La ansiada búsqueda de la comodidad del ser humano permite que se encuentre con la horma de su zapato – Alfonso Campuzano
Los políticos partitocráticos de los últimos cuatro decenios –cuando hablaban o les hablaban de la Sanidad española– tenían a gala presumir de que administraban una red de infraestructura sanitaria de primer orden –olvidando con rabia contenida que fue levantada con las cotizaciones que los trabajadores aportaban a la Tesorería General de la Seguridad Social durante los cuatro decenios preconstitucionales–, aunque prefirieran, en caso de enfermar, los servicios de la red privada, quizá por las habitaciones individuales.
Una administración que se basaba fundamentalmente en el esfuerzo conjunto de los profesionales de la Sanidad –médicos, enfermeras, auxiliares, etcétera– sin que tuvieran el apoyo material suficiente para desarrollarlo en su amplia dimensión. La mano de obra siempre resultó barata para el Estado español, que nunca puso una peseta o, con posterioridad, un euro, salvo pagar las nóminas de los contratados, ya fueran propietarios por oposición o interinos o libre disposición.

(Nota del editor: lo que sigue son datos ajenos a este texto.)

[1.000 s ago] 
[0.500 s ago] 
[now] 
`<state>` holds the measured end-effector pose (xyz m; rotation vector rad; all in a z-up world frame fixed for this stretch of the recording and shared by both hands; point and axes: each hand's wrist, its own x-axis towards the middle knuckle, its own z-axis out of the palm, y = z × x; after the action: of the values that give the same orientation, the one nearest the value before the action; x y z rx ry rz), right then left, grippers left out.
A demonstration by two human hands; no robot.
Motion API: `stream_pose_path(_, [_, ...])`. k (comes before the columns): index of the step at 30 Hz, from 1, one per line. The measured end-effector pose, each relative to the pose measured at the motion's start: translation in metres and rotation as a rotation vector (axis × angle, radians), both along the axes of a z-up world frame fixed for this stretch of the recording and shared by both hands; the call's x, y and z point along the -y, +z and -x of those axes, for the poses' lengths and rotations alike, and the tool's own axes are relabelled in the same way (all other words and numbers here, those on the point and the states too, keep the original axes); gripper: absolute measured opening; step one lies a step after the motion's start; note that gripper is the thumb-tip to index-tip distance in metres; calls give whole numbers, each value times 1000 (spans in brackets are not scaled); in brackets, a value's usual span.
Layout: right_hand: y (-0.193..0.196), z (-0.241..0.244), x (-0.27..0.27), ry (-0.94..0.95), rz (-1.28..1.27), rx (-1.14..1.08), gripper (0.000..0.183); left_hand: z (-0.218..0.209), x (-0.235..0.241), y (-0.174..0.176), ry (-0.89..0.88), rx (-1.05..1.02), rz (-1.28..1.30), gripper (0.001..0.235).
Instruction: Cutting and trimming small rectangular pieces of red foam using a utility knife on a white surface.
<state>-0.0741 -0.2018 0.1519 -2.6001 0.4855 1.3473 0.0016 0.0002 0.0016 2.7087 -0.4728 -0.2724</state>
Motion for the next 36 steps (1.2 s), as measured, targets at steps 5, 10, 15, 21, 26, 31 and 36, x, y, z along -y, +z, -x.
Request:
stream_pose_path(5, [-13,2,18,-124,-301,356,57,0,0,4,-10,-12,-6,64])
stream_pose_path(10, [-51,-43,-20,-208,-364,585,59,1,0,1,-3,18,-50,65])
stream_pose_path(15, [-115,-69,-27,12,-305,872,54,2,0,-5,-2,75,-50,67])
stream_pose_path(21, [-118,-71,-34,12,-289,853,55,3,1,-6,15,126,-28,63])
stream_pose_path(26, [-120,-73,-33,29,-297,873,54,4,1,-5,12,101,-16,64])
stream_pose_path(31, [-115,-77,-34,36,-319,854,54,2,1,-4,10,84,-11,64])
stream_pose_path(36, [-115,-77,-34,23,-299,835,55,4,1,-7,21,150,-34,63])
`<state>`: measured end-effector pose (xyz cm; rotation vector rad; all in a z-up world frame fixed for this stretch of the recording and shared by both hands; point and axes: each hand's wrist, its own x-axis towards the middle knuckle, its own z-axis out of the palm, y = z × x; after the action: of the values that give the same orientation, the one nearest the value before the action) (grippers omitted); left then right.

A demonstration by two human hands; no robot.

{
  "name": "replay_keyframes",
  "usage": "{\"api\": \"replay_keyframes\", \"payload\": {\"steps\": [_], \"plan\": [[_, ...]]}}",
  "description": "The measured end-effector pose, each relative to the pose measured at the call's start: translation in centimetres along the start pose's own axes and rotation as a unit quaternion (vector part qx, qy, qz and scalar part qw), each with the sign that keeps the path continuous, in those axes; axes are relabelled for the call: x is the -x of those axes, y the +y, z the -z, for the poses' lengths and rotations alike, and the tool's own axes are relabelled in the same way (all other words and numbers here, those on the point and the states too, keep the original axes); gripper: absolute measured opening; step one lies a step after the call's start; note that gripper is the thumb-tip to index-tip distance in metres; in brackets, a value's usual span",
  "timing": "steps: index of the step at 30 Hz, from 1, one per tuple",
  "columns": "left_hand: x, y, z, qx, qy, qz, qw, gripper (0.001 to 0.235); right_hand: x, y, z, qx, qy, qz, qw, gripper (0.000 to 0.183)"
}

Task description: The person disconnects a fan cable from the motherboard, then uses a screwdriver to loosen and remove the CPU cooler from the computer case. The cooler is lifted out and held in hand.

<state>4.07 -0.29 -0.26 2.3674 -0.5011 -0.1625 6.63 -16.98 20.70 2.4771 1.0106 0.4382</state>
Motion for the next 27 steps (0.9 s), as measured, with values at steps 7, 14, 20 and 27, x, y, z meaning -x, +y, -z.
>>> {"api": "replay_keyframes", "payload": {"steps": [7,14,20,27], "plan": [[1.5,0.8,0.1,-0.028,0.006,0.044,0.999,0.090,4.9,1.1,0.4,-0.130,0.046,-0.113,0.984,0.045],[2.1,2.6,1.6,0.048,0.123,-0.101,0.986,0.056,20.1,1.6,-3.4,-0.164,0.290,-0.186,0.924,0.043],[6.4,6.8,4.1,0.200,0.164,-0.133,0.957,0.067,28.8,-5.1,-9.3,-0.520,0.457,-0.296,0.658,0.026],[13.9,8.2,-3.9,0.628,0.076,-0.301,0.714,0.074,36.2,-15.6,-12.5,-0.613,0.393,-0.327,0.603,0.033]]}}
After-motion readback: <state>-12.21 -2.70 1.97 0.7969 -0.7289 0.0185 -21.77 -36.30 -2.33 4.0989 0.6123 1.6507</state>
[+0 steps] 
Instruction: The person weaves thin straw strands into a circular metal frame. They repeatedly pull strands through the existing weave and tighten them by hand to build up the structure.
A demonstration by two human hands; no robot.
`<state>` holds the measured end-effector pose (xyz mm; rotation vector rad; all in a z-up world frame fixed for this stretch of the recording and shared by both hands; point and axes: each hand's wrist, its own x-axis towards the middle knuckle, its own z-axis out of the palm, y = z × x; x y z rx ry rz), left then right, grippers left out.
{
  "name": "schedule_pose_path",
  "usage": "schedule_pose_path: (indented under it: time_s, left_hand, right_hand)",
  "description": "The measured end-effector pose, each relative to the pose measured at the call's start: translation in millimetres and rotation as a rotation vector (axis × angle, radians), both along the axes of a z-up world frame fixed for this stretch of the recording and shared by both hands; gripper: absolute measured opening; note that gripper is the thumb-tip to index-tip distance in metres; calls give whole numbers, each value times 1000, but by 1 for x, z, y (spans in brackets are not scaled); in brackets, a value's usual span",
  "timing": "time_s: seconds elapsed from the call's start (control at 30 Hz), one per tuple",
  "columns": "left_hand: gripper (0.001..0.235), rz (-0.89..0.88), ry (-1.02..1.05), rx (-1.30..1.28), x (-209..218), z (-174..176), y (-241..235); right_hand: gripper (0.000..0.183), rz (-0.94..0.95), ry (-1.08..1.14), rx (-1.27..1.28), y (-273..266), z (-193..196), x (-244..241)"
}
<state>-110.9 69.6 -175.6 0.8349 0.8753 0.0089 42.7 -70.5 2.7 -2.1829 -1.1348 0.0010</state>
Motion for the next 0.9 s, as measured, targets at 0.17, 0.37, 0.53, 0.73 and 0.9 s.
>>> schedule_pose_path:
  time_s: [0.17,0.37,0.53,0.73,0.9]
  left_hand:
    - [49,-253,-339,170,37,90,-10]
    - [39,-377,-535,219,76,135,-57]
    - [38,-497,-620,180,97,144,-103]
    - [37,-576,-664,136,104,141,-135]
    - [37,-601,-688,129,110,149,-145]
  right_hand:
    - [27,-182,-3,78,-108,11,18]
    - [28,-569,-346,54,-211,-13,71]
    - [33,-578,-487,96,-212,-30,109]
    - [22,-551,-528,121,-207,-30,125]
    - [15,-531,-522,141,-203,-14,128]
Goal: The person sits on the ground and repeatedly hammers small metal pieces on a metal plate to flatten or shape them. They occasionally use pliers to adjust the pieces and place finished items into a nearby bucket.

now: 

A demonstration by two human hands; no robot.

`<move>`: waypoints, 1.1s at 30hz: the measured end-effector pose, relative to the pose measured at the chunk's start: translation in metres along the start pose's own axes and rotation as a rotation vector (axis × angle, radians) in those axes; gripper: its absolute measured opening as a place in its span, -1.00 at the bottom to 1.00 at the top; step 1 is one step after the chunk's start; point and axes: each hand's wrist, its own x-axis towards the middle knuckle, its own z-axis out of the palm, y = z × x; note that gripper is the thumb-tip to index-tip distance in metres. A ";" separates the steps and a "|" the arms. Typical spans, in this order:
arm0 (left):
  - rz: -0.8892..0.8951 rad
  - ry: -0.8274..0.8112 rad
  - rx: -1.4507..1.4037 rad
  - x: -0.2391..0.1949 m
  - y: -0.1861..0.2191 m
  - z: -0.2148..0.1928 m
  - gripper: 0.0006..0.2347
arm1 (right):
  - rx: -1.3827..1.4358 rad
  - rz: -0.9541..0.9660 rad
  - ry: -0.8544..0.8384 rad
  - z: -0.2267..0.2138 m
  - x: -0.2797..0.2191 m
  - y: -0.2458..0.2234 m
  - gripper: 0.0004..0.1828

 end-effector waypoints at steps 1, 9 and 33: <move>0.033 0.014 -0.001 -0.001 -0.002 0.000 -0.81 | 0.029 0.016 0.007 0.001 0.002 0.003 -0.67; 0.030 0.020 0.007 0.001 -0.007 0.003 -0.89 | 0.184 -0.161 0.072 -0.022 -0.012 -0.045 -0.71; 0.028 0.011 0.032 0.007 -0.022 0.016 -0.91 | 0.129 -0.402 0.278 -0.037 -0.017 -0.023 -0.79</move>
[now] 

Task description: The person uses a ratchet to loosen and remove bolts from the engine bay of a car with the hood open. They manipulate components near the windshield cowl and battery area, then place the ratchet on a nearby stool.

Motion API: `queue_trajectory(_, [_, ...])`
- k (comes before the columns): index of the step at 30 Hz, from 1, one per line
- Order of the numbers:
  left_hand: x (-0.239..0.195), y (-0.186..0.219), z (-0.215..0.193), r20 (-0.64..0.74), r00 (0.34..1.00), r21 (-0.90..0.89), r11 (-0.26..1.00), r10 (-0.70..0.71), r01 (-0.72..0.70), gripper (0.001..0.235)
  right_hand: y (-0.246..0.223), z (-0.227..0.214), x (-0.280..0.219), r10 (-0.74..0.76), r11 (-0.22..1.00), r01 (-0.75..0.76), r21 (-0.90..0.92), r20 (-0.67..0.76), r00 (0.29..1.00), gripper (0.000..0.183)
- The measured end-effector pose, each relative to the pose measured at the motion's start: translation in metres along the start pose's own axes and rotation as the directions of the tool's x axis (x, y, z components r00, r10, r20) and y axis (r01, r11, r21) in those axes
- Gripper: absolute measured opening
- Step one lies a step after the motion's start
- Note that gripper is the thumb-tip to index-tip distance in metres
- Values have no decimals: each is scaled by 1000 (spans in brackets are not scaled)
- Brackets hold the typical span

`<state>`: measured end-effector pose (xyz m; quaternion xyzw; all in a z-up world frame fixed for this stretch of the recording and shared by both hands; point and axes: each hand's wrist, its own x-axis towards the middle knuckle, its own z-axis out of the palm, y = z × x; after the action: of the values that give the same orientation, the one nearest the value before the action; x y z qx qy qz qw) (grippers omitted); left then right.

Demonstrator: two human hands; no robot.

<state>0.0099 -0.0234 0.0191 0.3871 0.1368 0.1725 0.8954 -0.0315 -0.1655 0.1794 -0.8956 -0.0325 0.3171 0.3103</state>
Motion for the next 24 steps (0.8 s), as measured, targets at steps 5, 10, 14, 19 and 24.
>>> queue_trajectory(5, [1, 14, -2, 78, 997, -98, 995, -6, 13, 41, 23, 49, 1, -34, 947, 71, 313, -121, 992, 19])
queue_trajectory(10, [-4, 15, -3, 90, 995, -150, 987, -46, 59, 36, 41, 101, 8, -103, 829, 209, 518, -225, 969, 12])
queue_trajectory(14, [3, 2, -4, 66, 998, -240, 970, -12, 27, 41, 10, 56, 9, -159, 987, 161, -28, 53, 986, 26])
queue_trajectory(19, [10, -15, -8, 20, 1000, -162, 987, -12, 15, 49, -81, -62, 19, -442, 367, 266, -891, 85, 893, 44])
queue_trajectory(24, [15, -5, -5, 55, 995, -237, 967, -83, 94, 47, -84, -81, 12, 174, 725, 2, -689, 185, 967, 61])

Entonces, ¿de dónde salía el dinero para financiar la infraestructura sanitaria, es decir, ciudades sanitarias, residencias sanitarias, ambulatorios, consultorios, todos preconstitucionales, actualmente denominados hospitales, centros de especialidades, centros de salud? Nunca de los Presupuestos Generales del Estado, sino de la Tesorería General de la Seguridad Social –a donde iban a parar los dineros retraídos de las nóminas mensuales de trabajadores y pensionistas–, consiguiendo un patrimonio, que en realidad, y actualmente, no pertenece al Estado español, aunque haya sido transferido ilegalmente a las regiones autonómicas.
Sin embargo, fue a partir de 1982, con la inauguración del primero gobierno socialista de Felipe González, viendo el precioso tesoro acumulado Tesorería General de la de la Seguridad Social –Caja, Hucha–, tan fácil de manejar por economistas desaprensivos, se les hicieron los ojos chiribitas, de ahí a que lo utilizaran para lo que no estaba recaudado había un paso. Y así se hizo. Resultado: a la vista está. Desde hace un par de décadas la bancarrota acecha a las pensiones culpabilizando sin pudor a los propios pensionistas, que cotizan como si fueran trabajadores, es decir, doblemente.
En las cuatro últimas décadas constitucionales los gobiernos de uno y otro signo político se olvidaron del mantenimiento de la mano humana –sin ir más lejos cuando gobernó uno de los más ineptos presidentes que ha disfrutado España con sus recortes de 16 mil millones de euros–, hasta que llegó un bicho viral que puso al descubierto la gran mentira que esconde cualquier administración social-comunista progre. Sin embargo, estaba anunciada desde siempre por médicos concienciados con su labor social.
La pena es que la Sanidad no ha estado a la altura de las circunstancias de las enseñanzas facultativas, sino arrastrada por las consignas políticas. Medicina es una profesión que debe gustar, debe haber vocación –hoy día, tan devaluada–, además de tener cualidades psicofísicas, por lo que la exigencia es de estar a las duras y a las maduras. Y desgraciadamente no ha sido así.
El recogimiento debe ser religioso, pero no médico, y menos aún confinamiento. ¿Por qué? Porque los cinco sentidos del ejerciente profesional deben estar agudizados ante la presencia del consultante –nunca jamás con llamadas telefónicas, denominadas teletrabajo–, única y absoluta manera de resolver las dudas y no desvirtuar el diagnóstico hasta convertirlo en letal de necesidad.